__How to complete this task__.
Beginning with the line below that contains "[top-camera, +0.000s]" and ending with the line that contains "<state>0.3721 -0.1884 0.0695", retype every line exactly. Pictures are not copied.
*** Data extract Section Begins ***
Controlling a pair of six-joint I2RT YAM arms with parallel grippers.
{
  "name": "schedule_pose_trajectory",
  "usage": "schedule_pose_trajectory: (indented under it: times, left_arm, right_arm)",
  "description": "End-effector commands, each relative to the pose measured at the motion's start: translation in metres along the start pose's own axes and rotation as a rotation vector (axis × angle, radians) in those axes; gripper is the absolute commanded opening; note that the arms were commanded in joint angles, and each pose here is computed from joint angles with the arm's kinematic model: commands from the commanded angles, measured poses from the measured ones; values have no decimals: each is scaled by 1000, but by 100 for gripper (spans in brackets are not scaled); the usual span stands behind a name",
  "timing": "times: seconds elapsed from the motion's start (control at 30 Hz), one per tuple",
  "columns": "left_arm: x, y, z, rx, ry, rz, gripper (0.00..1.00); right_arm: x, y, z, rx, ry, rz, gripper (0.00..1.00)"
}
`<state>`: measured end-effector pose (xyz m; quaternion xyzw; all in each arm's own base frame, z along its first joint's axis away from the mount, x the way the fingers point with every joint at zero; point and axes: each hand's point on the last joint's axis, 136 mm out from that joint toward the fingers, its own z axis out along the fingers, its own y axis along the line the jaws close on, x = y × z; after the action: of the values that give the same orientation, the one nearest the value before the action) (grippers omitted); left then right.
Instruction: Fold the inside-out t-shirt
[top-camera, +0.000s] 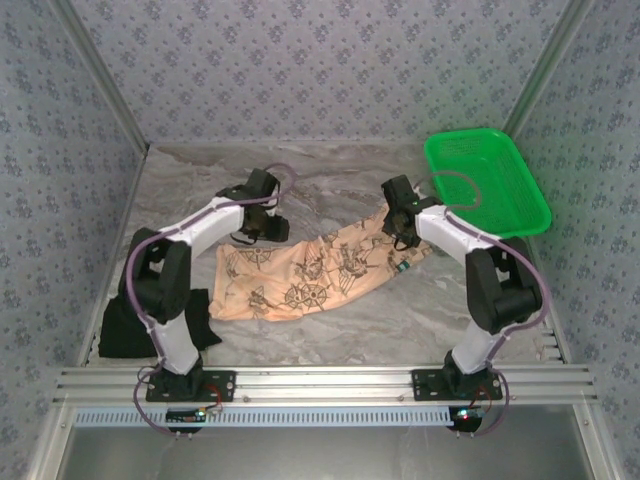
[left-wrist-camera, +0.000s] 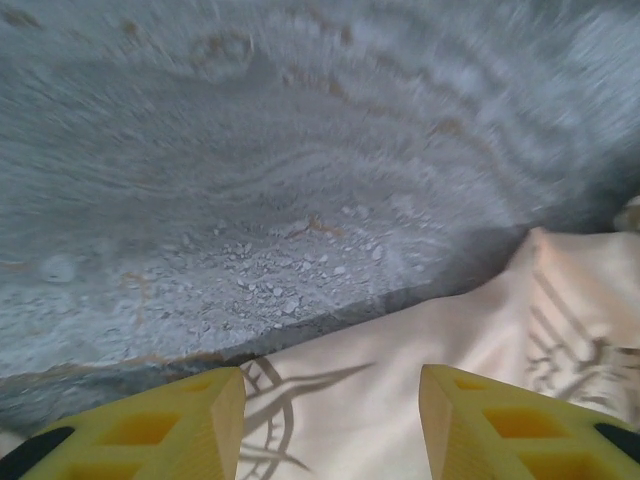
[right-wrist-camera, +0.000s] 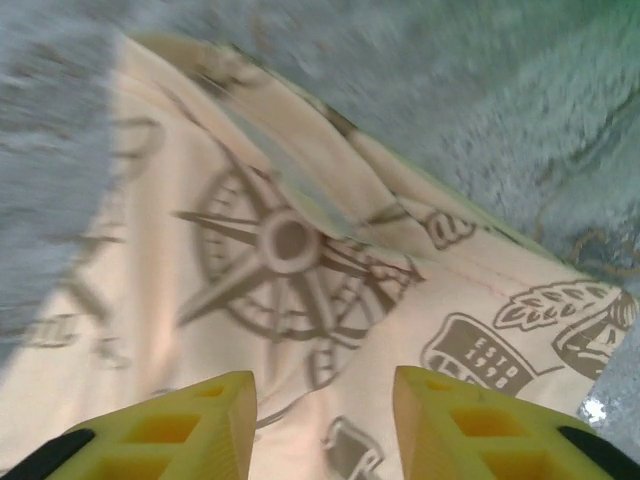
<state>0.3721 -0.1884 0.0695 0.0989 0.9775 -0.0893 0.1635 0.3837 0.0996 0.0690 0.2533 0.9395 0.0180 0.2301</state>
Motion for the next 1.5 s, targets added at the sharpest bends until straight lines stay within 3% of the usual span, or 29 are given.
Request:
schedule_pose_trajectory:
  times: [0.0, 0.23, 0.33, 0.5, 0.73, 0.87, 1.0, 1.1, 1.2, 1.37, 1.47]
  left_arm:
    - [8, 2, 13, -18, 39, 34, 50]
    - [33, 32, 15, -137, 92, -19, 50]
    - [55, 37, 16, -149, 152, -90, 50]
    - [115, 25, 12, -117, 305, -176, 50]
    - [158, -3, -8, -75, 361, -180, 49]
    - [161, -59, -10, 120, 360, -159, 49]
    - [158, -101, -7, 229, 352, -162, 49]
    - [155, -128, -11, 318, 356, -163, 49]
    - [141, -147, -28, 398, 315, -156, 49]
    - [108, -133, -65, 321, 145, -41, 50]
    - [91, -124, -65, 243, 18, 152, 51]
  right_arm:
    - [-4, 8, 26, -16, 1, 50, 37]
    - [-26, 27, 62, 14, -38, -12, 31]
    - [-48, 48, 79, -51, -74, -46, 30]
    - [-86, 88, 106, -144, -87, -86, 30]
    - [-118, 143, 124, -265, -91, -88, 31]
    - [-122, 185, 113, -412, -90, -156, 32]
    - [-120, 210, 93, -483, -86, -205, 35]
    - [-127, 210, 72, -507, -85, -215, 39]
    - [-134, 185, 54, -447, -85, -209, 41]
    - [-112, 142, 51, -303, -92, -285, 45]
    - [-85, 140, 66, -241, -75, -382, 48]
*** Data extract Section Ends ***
__Exercise response__.
[top-camera, +0.000s] 
[left-wrist-camera, +0.000s] 
[right-wrist-camera, +0.000s] 
<state>0.3721 -0.1884 0.0695 0.0989 0.9775 -0.0893 0.1635 0.3837 0.0996 0.0690 0.2533 0.9395 0.0180 0.2301</state>

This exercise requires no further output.